(Work instruction):
Where the line with "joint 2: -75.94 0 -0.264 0" appears in the records below, start there and transcribe each line exactly through the last.

(Task input):

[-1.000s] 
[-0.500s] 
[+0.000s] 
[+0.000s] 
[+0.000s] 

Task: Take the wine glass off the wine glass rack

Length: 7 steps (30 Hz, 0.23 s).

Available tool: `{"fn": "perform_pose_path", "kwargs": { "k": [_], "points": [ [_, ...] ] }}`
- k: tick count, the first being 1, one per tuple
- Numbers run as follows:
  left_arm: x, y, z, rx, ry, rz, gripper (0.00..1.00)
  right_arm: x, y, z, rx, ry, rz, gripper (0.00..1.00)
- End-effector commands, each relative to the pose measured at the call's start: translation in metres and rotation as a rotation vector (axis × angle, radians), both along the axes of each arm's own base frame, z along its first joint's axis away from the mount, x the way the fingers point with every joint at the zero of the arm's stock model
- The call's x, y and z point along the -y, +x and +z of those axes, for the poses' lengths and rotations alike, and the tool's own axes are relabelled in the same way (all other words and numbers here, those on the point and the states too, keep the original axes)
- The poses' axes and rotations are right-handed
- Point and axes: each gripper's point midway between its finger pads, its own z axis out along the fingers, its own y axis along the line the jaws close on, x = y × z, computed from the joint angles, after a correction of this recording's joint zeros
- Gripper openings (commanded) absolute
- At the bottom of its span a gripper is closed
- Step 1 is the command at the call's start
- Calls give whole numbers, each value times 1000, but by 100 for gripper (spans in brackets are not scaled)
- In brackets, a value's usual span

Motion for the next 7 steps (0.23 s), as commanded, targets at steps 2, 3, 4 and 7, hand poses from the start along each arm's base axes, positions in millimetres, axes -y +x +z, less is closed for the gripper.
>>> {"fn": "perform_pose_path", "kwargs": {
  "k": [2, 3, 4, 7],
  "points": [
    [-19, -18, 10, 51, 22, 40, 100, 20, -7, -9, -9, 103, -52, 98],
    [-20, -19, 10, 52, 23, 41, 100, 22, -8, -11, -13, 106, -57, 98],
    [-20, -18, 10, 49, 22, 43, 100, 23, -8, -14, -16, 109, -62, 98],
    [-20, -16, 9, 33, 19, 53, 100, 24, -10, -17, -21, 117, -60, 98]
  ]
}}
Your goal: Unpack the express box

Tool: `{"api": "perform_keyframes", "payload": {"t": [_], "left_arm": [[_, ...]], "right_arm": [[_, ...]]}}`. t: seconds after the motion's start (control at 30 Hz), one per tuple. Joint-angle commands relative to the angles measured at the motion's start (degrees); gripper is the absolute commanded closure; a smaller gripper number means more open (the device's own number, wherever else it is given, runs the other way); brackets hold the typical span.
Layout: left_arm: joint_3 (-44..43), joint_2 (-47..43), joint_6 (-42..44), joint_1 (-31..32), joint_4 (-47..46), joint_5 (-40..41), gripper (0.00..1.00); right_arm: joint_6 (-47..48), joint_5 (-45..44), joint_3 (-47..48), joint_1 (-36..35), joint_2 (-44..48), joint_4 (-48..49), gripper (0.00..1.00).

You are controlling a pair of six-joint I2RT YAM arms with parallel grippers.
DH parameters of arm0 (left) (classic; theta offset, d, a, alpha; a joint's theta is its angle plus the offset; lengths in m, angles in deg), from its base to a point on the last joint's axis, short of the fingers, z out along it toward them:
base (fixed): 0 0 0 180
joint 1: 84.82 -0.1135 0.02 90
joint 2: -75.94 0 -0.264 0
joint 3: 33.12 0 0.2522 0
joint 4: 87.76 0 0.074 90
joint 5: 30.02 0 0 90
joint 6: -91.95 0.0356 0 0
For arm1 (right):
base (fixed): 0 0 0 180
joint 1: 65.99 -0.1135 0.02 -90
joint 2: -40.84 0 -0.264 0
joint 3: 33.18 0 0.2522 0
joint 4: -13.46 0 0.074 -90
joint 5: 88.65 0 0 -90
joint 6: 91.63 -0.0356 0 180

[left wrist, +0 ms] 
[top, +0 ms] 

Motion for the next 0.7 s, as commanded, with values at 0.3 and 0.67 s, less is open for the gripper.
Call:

(Written response):
joint 2: -75.94 0 -0.264 0
joint 3: 33.12 0 0.2522 0
joint 4: 87.76 0 0.074 90
joint 5: 30.02 0 0 90
joint 6: -91.95 0.0356 0 0
For arm1 (right):
base (fixed): 0 0 0 180
joint 1: 65.99 -0.1135 0.02 -90
joint 2: -40.84 0 -0.264 0
joint 3: 33.18 0 0.2522 0
joint 4: -13.46 0 0.074 -90
joint 5: 88.65 0 0 -90
joint 6: 91.63 -0.0356 0 180

[left wrist, +0 ms] 
[top, +0 ms] 

Motion for the next 0.7 s, as commanded, with values at 0.3 and 0.67 s, less is open for the gripper.
Call:

No additional response is needed to complete this exercise.